On the afternoon of November 6, Professor Fan Zhenjia, Vice Dean of the School of Information and Communication, joined the Appointment with Mentors - Afternoon Tea for Communication between Teachers and Students and delivered a lecture titled Seeking Truth from Facts: Postgraduate Research Topic Selection and Implementation for Real-World Problems in Room 215 of Xiushan Hall. Drawing on his extensive research and fieldwork experience, Professor Fan delivered a session that blended theoretical insight with practical value, helping students navigate topic selection challenges and clarify their research direction.

At the beginning of the lecture, Professor Fan stressed that postgraduates need to develop the ability to distill academic questions from real-life problems, grounding their research in reality to identify issues. When setting research objectives, Professor Fan categorized them into three types: exploratory, descriptive, and explanatory. By comparing their challenges, characteristics, and typical cases, he recommended that theses integrate all three types to strike a balance between innovation and feasibility.
Professor Fan then introduced a principle for topic selection: aim high, stay grounded, set clear goals, and adopt feasible methods to achieve promising results. Aim high emphasizes aligning research topics with broader socioeconomic and cultural needs, while stay grounded stresses the importance of focusing on concrete, real-world issues rather than vague or overly abstract ones. Regarding research methodology, he encouraged students to leverage their disciplinary backgrounds and master practical quantitative, qualitative, or mixed methods, while ensuring methodological grounding and data validity.
Speaking on sources of research inspiration, Professor Fan offered several tips: align research with personal interests to sustain engagement; draw ideas from interactions with knowledge, people, and real-world situations through reading, interviews, and hands-on involvement; and explore interdisciplinary opportunities that transcend traditional academic boundaries.
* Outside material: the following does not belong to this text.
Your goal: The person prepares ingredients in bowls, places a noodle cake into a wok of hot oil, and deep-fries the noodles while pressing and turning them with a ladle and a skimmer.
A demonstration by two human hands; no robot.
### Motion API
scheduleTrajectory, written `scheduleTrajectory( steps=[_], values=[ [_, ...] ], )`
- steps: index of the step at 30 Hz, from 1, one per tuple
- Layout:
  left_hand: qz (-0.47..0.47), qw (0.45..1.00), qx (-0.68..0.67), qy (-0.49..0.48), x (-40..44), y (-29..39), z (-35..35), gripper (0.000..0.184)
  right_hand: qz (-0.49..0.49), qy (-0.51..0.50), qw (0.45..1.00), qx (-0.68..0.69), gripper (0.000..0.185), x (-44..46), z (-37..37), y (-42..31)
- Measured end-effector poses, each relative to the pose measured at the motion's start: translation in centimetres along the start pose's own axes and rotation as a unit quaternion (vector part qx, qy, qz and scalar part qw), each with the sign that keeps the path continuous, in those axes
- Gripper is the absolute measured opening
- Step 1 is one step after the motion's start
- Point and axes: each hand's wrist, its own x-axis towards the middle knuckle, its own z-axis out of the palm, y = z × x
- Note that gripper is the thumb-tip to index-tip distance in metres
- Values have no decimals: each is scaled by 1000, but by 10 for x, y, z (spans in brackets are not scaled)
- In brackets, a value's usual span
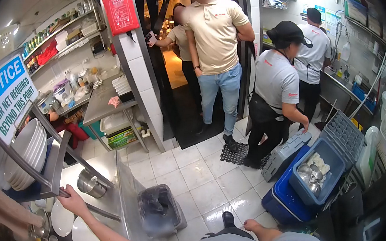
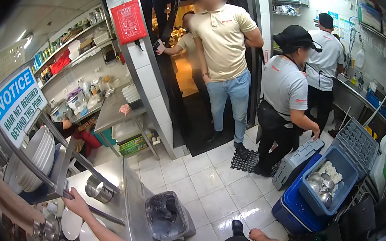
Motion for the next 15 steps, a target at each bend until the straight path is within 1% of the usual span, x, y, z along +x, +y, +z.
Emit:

In terms of literature retrieval and utilization, he provided a systematic guide to locating and accessing various types of literature, leaving a lasting impression on the students.
In conclusion, Professor Fan shared insights from his fieldwork, proposing the perspective that the field is everywhere. Drawing on examples such as behavioral observations in public libraries, he illustrated the different perspectives of outsider observation and participant research, and emphasized the importance of effective communication in interviews to achieve coherence between understanding and practice. Furthermore, Professor Fan recommended the book The Practice of Social Research, encouraging students to find their own pace in scientific research and balance scholarly pursuits with sustained enthusiasm.

Focusing on research topic selection, Professor Fan drew on his research experience and teaching practice to provide students with comprehensive guidance, covering topic selection, methodology, and field investigation. Looking ahead, the School's Appointment with Mentors platform will continue to invite distinguished scholars to share their research insights, helping students advance steadily in their academic journeys and produce high-quality research with both theoretical and practical significance.